=== Required action ===
Locate and copy each line in the data that contains the word "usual".

=== Data section ===
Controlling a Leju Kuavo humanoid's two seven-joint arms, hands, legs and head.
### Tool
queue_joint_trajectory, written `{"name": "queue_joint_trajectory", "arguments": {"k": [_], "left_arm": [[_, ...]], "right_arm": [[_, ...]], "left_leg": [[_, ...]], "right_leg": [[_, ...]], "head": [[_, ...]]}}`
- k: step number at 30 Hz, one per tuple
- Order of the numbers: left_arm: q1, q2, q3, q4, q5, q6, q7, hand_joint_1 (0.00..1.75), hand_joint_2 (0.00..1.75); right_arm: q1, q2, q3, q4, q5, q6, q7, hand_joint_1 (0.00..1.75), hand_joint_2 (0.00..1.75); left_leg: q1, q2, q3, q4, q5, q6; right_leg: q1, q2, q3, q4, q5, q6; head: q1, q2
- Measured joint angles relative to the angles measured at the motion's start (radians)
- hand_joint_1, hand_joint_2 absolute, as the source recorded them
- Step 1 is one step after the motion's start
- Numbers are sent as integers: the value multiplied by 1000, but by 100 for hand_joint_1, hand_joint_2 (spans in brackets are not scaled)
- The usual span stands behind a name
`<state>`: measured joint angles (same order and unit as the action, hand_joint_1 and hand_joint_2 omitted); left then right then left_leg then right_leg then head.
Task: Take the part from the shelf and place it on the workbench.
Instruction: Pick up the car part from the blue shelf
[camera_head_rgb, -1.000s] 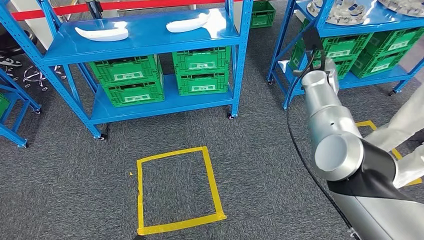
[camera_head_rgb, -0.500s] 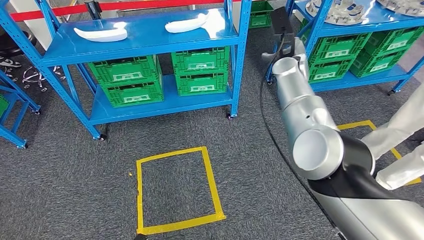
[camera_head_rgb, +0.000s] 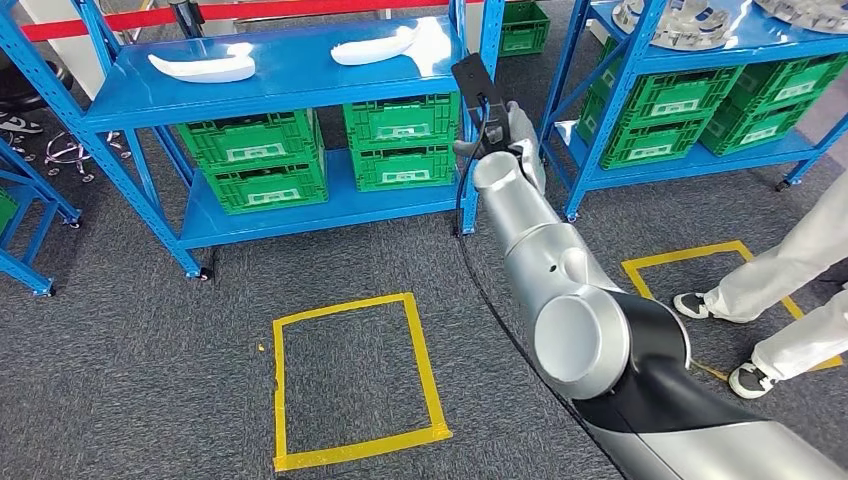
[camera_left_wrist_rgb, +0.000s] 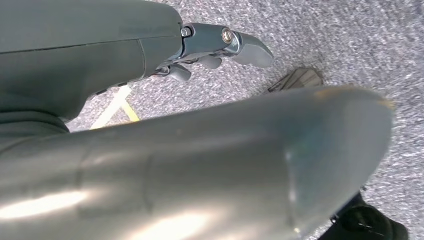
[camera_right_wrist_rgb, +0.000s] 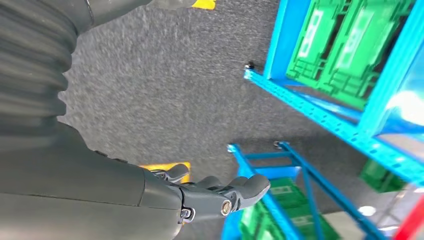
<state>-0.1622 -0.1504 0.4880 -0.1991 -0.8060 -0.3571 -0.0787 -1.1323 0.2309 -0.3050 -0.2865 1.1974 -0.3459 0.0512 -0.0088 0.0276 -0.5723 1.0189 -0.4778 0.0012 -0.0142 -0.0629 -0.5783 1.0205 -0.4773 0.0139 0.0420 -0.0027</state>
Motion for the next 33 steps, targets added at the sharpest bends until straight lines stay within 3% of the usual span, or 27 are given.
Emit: {"name": "queue_joint_trajectory", "arguments": {"k": [9, 19, 24, 26, 28, 31, 32, 33], "left_arm": [[4, -2, 23, 0, 25, 0, 14, 0, 0], [17, -2, 56, 2, 46, 0, 3, 0, 0], [21, -1, 58, 2, 45, 0, -2, 0, 0], [21, 0, 59, 1, 45, 0, -2, 0, 0], [21, -1, 59, 1, 45, 0, -3, 0, 0], [21, -2, 59, 1, 44, 0, -5, 0, 0], [23, -2, 59, 1, 44, 0, -5, 0, 0], [24, -3, 59, 1, 43, 0, -5, 0, 0]], "right_arm": [[-1, 83, 85, 0, 69, 19, 26, 0, 175], [-6, 120, 138, 0, 81, 32, 40, 0, 175], [-6, 127, 146, 0, 81, 32, 46, 0, 175], [-6, 129, 148, 0, 81, 32, 47, 0, 175], [-10, 129, 150, 0, 81, 33, 49, 0, 175], [-10, 125, 152, 0, 80, 35, 54, 0, 175], [-7, 124, 152, 0, 80, 37, 55, 0, 175], [-3, 122, 152, 0, 79, 38, 56, 0, 175]], "left_leg": [[1, 0, 0, 0, 0, 0], [-4, 0, -3, 4, -2, 3], [-6, -3, -10, 6, -5, 12], [-2, -10, -5, -2, -9, 24], [2, -18, 7, -9, -15, 38], [3, -29, 16, -10, -23, 43], [3, -34, 22, -10, -27, 41], [3, -39, 30, -9, -32, 37]], "right_leg": [[0, 0, 0, 0, 0, 0], [-3, -1, -1, -2, 1, 2], [-6, -5, 1, 2, 8, 10], [-8, 1, -5, 20, 11, 16], [-10, 27, -44, 82, -12, 17], [-10, 58, -159, 260, -75, 18], [-10, 60, -187, 292, -74, 18], [-10, 61, -197, 286, -54, 17]], "head": [[0, 0], [0, 0], [0, 0], [1, 0], [2, 0], [3, 0], [3, 0], [4, 0]]}}
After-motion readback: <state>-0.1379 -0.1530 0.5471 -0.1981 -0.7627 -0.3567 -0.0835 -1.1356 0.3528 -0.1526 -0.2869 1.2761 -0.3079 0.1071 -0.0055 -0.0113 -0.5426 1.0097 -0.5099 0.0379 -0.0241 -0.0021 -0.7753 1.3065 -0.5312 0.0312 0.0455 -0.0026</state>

=== Answer section ===
- The usual span stands behind a name
Motion for the next 33 steps, targets added at the sharpest bends until straight lines stay within 3% of the usual span, or 27 are given.

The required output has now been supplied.